Ring of concrete: The seven flyovers that will cost Hyderabad a national park

Hyderabad’s Rs 1,090 crore HCITI project, led by the Greater Hyderabad Municipal Corporation, plans seven flyovers and underpasses encircling the Kasu Brahmananda Reddy National Park, threatening its wildlife, including Indian Grey Hornbills, and disrupting its ecological functions like groundwater recharge and air quality regulation. The Supreme Court temporarily halted tree felling near the park in May 2025, but the project’s 12-meter-high concrete structures risk isolating the park, increasing bird extinction rates, and diverting monsoon runoff into the Musi sewer network, despite its status as a critical green lung for the city.

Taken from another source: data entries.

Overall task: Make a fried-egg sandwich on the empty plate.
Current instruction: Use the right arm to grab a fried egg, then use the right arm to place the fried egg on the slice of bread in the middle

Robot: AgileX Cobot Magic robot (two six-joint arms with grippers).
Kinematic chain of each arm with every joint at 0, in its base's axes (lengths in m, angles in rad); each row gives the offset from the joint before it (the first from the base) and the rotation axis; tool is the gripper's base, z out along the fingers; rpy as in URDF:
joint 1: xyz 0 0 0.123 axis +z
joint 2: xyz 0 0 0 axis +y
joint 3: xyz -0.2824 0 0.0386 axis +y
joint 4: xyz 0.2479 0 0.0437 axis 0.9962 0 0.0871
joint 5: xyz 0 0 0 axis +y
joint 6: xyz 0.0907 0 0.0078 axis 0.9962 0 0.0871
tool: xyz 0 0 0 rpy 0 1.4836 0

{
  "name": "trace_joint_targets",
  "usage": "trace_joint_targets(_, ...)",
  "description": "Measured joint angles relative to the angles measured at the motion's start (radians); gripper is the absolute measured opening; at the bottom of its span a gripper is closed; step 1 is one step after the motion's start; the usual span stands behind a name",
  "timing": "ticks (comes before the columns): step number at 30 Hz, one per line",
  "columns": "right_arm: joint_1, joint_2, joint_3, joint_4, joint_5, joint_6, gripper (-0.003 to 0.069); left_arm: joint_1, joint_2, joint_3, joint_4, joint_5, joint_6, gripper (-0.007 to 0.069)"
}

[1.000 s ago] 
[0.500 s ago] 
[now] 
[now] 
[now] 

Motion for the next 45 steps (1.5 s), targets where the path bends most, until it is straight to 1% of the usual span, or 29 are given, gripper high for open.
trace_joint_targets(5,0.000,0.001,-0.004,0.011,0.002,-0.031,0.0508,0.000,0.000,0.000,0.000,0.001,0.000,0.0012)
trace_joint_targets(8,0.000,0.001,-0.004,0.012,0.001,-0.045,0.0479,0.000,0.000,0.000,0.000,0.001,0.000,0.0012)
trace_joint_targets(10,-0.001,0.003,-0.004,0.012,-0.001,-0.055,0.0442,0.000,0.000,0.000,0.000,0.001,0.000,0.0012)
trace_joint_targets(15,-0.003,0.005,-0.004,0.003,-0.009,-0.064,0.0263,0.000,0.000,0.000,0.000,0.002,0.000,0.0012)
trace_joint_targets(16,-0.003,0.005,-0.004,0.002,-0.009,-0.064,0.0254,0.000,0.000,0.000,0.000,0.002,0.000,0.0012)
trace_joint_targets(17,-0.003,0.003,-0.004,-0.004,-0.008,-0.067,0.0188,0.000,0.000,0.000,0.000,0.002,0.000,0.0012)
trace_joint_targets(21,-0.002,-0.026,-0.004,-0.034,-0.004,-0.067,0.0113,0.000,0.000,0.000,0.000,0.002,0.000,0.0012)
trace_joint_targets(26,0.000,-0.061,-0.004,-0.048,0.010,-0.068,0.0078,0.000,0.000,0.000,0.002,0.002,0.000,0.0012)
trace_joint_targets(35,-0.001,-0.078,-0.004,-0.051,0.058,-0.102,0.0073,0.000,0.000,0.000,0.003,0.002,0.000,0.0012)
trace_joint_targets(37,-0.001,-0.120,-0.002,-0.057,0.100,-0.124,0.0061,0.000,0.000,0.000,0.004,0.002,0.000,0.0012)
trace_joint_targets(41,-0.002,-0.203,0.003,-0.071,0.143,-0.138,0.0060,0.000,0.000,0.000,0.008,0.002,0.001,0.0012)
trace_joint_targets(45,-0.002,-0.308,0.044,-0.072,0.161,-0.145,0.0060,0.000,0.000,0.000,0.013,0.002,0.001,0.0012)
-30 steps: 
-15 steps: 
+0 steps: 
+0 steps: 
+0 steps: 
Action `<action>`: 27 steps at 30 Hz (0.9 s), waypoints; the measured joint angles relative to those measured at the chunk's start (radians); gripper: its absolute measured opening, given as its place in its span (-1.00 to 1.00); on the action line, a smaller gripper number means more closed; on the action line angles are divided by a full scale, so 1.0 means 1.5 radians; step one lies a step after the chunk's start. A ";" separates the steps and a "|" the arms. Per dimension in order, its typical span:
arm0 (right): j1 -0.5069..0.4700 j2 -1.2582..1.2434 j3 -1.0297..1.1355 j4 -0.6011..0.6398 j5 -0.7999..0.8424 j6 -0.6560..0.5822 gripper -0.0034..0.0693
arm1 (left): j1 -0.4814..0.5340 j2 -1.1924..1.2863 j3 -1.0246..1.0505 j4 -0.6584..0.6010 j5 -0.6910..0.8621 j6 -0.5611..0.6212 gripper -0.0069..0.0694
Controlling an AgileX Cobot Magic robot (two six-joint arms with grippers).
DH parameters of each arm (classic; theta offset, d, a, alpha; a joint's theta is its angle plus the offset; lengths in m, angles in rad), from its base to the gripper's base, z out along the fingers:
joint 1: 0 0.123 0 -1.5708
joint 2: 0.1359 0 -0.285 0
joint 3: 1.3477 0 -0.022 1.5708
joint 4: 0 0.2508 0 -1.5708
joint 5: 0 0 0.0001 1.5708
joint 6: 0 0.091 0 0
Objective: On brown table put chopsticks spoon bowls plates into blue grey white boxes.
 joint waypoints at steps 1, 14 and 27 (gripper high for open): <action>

Hyderabad’s Rs 1,090 crore Hyderabad City Innovative and Transformative Infrastructure (HCITI) project, executed by the Greater Hyderabad Municipal Corporation (GHMC), threatens the ecological integrity of the Kasu Brahmananda Reddy (KBR) National Park. The project includes seven flyovers and seven underpasses surrounding the 390-400-acre urban forest, which serves as a climate-regulating core for western Hyderabad. The park hosts diverse wildlife, including Indian Grey Hornbills, peafowl, civets, and monitor lizards, while also moderating temperatures, recharging groundwater, and reducing pollution. The HCITI’s tender documents, issued on December 27, 2024, outline a 79,723 square-meter concrete structure—equivalent to 11 FIFA football fields—requiring 29,305 tonnes of cement. The project approved the felling of 1,942 mature trees in a single Tree Protection Committee meeting on April 29, 2025, despite acquiring 332 properties under emergency clauses that bypassed public hearings and social impact assessments. On May 18, the Supreme Court stayed tree-felling activities near the park’s eco-sensitive zone (ESZ). Ecologists warn the flyovers and underpasses will fragment the park’s canopy, remove critical nesting and feeding trees, and amplify traffic noise and heat-island effects. The 12-meter-high concrete barriers will eliminate the park’s 100-meter ecological buffer, isolating it and risking a 15–20% decline in resident bird species within two decades. Four flyovers directly intersect the 5–12-meter flight corridor used by grey hornbills, shikras, and rose-ringed parakeets. Hydrological damage is also irreversible: seven underground sumps and 2.1 kilometers of reinforced cement concrete (RCC) pipes will divert monsoon runoff from the park’s recharge zones into the Musi sewer network. The project’s scale—1,942 trees felled and 332 properties acquired without mandatory assessments—raises concerns about long-term ecological and social consequences for one of India’s last urban forests.